Kenyan netizens have taken to social media to call for the end of femicide and violence against women.
Twitter user Rayal George addressed the role that men can play in putting an end to the trend.
As men we shouldn't express our anger by taking someone's life. Let's be tolerant and think wisely by respecting the sanctity of LIFE. #StopDomesticViolence #EndFemicideNow #HerLifeMatters https://t.co/NA6x5HI7cM
— Rayal George (@RayalGeorge) May 26, 2019
And Twitizen Anonymous Kenya agrees:
We need to do something about our brothers problem with handling rejection & the macho culture we have allowed to grow in Kenya. Its part of the roots to this femicide wave we witness. If a woman rejects you, it is not the end of the world my brothers. Move on… a hurt ego heals https://t.co/OdKuUfPjZi
— Anonymous Kenya (@Anon1KENYA) May 25, 2019
Hashtags like #HerLifeMatters and #EndFemicideNow have been making rounds on Twitter.

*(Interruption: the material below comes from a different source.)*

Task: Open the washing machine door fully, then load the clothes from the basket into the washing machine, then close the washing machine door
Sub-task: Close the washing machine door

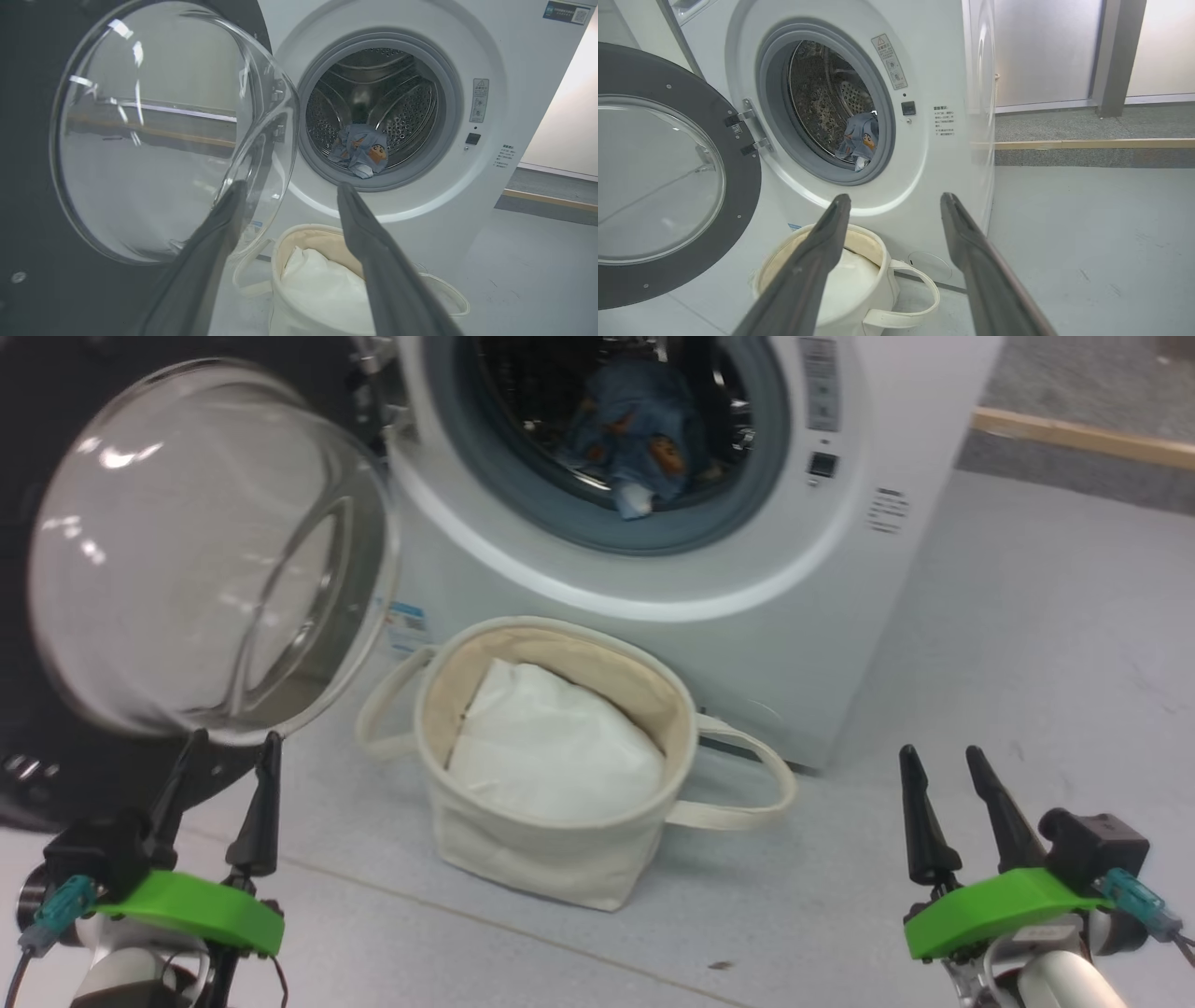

Last month, Siasa Place, a youth-based non-governmental organization, hosted a Twitter chat to discuss the issues surrounding GBV in Kenya and FIDA members were guest speakers.
— FIDA Kenya (@fidakenya) April 17, 2019
On May 30, the Centre for Rights Education and Awareness (CREAW) will hold a vigil where Kenyans are invited to meet at the University of Nairobi, to show solidarity to the victims of femicide.